Allihn condensers – also called bulb condenser or
simply reflux condenser. This condenser consists of a
long glass tube with a water jacket. A series of bulbs on
the tube increases the surface area upon which the vapor
constituents may condense. This design is improved as it
have a wider bore at the bottom and condensing the
liquid on the "bubbles" where it can run down the sides
and avoid blocking the vapor. It is ideally suited for
laboratory-scale refluxing.

Graham condenser - has a coolant-jacketed spiral coil
running the length of the condenser serving as the
vapor/condensate path. The condensation tube is coiled
which provides more surface area for cooling but also
tends to send the condensed liquid right into the path of
the vapor trying to move up. It is particularly prone to
flooding.

ii. Coil condensers: have high capacity for cooling with fewer problems from flooding
since the vapor condenses on the coils and drips back from the little prominence at
the bottom of the coils into the center of the pot. The vapor has an easy time getting
past the drops falling into the pot.
Dimroth condensers - It has an internal double spiral through
which coolant flows such that the coolant inlet and outlet are both
at the top. The vapors travel through the jacket from bottom to
top. Dimroth condensers are more effective than conventional coil
condensers. They are often found in rotary evaporators.

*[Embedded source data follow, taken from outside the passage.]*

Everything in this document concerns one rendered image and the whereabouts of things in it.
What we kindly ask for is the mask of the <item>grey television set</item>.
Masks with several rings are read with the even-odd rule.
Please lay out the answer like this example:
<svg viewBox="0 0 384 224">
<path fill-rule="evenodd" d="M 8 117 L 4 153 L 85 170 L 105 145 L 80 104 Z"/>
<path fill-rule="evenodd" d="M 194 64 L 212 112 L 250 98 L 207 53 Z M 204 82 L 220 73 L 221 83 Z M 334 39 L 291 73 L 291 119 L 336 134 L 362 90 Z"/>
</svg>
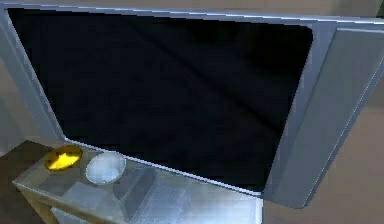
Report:
<svg viewBox="0 0 384 224">
<path fill-rule="evenodd" d="M 384 75 L 384 18 L 0 0 L 0 59 L 40 138 L 302 208 Z"/>
</svg>

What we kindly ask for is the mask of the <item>grey metal tv stand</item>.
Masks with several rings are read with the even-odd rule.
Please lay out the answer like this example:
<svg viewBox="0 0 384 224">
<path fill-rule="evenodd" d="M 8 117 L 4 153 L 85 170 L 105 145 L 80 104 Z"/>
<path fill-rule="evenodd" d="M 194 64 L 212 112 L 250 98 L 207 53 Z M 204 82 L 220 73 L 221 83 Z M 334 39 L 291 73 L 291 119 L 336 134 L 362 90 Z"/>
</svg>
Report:
<svg viewBox="0 0 384 224">
<path fill-rule="evenodd" d="M 122 176 L 96 185 L 88 163 L 107 151 L 83 148 L 73 167 L 42 158 L 13 181 L 46 224 L 262 224 L 263 201 L 128 157 Z"/>
</svg>

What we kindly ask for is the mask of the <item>white bowl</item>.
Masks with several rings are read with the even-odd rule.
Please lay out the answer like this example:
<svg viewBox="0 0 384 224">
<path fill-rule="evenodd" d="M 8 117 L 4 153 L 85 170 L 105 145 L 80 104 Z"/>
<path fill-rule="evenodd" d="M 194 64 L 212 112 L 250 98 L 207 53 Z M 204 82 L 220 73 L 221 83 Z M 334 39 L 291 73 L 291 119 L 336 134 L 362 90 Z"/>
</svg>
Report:
<svg viewBox="0 0 384 224">
<path fill-rule="evenodd" d="M 96 185 L 118 180 L 126 169 L 126 159 L 118 152 L 105 152 L 94 157 L 87 165 L 85 176 Z"/>
</svg>

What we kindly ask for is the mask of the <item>yellow bowl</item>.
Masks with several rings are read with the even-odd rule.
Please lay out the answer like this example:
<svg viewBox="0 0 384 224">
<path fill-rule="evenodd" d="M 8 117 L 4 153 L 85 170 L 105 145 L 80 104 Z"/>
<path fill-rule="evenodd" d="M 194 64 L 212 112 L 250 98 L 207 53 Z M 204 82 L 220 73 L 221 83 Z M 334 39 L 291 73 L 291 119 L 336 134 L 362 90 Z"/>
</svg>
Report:
<svg viewBox="0 0 384 224">
<path fill-rule="evenodd" d="M 66 170 L 82 158 L 83 150 L 76 145 L 64 145 L 50 152 L 44 162 L 44 166 L 50 171 Z"/>
</svg>

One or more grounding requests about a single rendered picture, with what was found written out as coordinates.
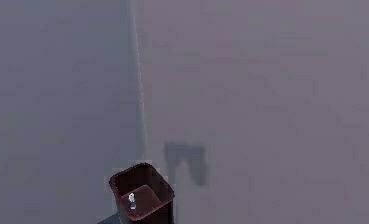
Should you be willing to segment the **dark red square bin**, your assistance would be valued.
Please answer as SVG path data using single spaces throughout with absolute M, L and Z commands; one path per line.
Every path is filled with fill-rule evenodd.
M 174 224 L 172 187 L 149 163 L 129 167 L 109 179 L 121 224 Z M 128 195 L 135 194 L 131 210 Z

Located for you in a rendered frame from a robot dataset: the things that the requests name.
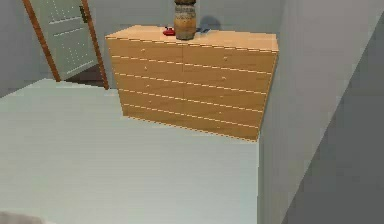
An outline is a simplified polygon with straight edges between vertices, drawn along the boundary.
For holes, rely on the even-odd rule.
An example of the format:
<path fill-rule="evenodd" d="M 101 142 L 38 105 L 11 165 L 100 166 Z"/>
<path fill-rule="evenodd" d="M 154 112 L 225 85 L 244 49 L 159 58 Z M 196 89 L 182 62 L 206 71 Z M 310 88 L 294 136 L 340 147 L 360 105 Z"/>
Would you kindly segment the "pale green room door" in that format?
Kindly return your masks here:
<path fill-rule="evenodd" d="M 97 66 L 102 87 L 109 83 L 98 44 L 89 0 L 22 0 L 56 82 Z M 79 10 L 85 9 L 88 23 Z"/>

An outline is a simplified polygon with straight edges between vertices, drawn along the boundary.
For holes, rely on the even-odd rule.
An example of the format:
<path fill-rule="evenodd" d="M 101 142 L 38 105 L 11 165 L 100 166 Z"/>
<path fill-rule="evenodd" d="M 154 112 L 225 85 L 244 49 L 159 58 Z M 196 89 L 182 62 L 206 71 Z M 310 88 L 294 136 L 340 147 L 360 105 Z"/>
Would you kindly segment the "light wooden chest of drawers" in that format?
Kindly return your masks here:
<path fill-rule="evenodd" d="M 211 30 L 181 41 L 135 25 L 106 43 L 125 116 L 258 139 L 279 53 L 274 34 Z"/>

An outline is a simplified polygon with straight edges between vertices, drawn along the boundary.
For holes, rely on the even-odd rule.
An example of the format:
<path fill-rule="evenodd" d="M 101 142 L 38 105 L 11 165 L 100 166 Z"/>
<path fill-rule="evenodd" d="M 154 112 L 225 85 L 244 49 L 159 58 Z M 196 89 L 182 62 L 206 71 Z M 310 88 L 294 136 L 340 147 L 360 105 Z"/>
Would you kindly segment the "brown patterned ceramic vase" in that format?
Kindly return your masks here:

Friedrichs condensers - a spiraled finger condenser, consists of a
large, spiraled internal cold finger-type capillary tube disposed
within a wide cylindrical housing. Coolant flows through the
internal cold finger; accordingly, vapors rising up through the
housing must pass along the spiraled path. This is used with
rotovaps where you are taking a lot of solvent off quickly, but not
with an ordinary reflux apparatus. This would be over-kill for a
simple reflux reaction situation.

Reflux: is the process of boiling reactants while continually cooling the vapor returning it back
to the flask as a liquid. It is used to heat a mixture for extended periods and at certain
temperatures. A condenser is attached to the boiling flask, and cooling water is circulated to
condense escaping vapors.

If you are refluxing a mixture, as you might in organic synthesis to increase the speed of the
reaction by doing it at a higher temperature (i.e., the boiling point of the solvent), then any of the
condensers that worked well enough to avoid the loss of solvent and avoid "flooding" would
work equally well.

Procedure:

i. Take the bolt head flask and make sure that the unglazed porcelain is present in it.
ii. Then place in 5 ml of water in the flask and then add 3.3 ml of H2SO4 and shake it
slowly.
iii. Then add 3.5 g of porcelain crushed sodium dichromate in it. The dichromate rapidly
dissolves in it due to which solution becomes hot.
iv. Now take the dropping funnel and add 1.5 ml of ethanol and 6 ml of water in it.
v. Attach funnel to the flask and add mixture drop wise into the flask. The color of mixture
turns from orange to green due to the oxidation of dichromate.
vi. After the completion of addition and the reaction has subsided; attach the condenser in
the middle neck of the flask while other two necks should be closed with a stopper.
vii. Heat the mixture for 15 minutes in the water bath.
viii. After heating detached the condenser and reverse it and attach it again using a knee tube
for direct distillation.
ix. Slowly heat the mixture and collect 5 – 8 ml of distillate in the beaker.
x. The obtained distillate is acetic acid.

Precautions:

i. Make sure that porcelain should be placed in the bolt head flask.
ii. Ensure the use of wire gauze during heating.
iii. The flow of the tapped water through the condenser should be counter current and the top
of the condenser should remain open.
iv. Safety wears should be used while handling acids.

Observations & calculations:

Weight of sodium dichromate = 3.5 g

Ethanol used = 1.5 ml

Acetic acid (distillate) collected = 7.6 ml
Results:
Acetic acid was prepared in the laboratory and the volume collected is 7.6 ml.